= PROBLEM DESCRIPTION =
In the listing, some lines may hold the string "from"; report how many do, as a bare number.

[Opening MATERIAL SUPPLIED section]

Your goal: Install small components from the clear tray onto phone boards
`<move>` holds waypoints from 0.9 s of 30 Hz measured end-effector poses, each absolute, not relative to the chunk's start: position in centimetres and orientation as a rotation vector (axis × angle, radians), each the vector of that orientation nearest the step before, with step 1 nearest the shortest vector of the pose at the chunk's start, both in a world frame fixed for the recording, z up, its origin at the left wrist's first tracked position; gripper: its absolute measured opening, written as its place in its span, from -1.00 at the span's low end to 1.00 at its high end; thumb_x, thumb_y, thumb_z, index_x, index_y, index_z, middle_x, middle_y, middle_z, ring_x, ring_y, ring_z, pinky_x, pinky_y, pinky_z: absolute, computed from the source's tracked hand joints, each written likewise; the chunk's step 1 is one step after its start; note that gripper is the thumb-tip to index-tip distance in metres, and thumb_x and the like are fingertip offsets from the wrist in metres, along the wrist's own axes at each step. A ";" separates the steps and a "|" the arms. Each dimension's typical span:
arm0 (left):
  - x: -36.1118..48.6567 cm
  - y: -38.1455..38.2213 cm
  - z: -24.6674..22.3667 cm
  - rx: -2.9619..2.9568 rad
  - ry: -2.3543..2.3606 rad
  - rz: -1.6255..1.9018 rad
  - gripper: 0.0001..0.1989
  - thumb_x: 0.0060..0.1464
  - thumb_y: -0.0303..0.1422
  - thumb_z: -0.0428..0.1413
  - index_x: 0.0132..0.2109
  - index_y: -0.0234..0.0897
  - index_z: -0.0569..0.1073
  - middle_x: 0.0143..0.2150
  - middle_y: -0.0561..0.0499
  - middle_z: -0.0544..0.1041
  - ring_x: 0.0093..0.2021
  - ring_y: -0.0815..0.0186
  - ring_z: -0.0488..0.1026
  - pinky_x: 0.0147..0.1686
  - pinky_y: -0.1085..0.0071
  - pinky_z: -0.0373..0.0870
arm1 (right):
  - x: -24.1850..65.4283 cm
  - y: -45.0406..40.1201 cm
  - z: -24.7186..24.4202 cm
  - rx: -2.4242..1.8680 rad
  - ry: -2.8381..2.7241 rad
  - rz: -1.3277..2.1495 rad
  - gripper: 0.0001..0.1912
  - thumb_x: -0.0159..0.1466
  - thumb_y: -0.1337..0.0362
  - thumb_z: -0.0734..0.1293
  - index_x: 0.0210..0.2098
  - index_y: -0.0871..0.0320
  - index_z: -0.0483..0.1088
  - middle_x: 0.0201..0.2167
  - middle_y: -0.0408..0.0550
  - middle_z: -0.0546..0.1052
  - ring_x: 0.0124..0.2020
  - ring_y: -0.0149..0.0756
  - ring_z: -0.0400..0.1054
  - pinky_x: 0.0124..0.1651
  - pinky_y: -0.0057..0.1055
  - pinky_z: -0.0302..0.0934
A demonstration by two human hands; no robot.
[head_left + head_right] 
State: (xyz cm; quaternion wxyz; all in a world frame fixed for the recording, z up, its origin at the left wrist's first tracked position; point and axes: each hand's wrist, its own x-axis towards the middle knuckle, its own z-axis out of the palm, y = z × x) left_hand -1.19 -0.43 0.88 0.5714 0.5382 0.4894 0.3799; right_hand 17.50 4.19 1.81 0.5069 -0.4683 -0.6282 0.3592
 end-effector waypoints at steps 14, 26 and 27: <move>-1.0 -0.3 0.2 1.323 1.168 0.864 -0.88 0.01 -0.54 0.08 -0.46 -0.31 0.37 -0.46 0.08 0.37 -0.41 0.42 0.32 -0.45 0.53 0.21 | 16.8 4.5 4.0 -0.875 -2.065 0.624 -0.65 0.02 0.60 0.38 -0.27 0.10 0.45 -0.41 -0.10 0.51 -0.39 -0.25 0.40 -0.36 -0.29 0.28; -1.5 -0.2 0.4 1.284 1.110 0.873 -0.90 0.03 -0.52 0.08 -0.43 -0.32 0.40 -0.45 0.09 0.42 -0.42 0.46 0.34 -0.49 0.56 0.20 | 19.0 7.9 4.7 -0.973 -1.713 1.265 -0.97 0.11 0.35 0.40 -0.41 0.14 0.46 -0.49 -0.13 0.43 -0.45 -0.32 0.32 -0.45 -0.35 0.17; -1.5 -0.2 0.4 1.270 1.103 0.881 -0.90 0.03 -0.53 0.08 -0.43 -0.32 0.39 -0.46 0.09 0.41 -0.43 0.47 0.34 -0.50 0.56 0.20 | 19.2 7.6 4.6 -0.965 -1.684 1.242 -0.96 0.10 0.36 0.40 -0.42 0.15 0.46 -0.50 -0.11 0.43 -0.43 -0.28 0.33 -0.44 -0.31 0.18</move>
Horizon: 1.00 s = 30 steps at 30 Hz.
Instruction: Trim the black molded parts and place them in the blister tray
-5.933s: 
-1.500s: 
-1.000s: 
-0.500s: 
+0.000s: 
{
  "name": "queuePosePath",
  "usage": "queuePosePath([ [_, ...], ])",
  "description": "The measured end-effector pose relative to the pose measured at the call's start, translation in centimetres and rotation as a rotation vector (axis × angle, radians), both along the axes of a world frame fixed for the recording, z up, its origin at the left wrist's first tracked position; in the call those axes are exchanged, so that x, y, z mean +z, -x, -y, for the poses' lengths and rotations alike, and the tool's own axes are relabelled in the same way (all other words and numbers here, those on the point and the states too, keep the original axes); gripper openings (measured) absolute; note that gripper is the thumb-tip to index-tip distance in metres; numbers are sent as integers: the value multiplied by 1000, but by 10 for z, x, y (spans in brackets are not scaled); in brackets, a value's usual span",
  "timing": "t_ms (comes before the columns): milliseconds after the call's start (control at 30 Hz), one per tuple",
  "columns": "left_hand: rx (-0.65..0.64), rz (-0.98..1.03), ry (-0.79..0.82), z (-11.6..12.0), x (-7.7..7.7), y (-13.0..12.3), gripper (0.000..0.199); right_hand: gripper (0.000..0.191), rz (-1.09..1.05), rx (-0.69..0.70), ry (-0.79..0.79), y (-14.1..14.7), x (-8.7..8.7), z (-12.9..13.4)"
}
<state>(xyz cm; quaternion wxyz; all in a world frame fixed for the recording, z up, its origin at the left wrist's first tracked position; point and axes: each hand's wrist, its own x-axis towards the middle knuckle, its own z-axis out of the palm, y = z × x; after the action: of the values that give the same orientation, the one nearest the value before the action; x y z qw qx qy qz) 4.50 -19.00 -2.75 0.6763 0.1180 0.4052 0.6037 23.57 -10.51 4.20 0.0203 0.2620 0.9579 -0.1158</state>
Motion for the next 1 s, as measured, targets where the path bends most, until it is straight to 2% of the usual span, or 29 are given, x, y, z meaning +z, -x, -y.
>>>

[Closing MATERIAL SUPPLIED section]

= RESULT =
2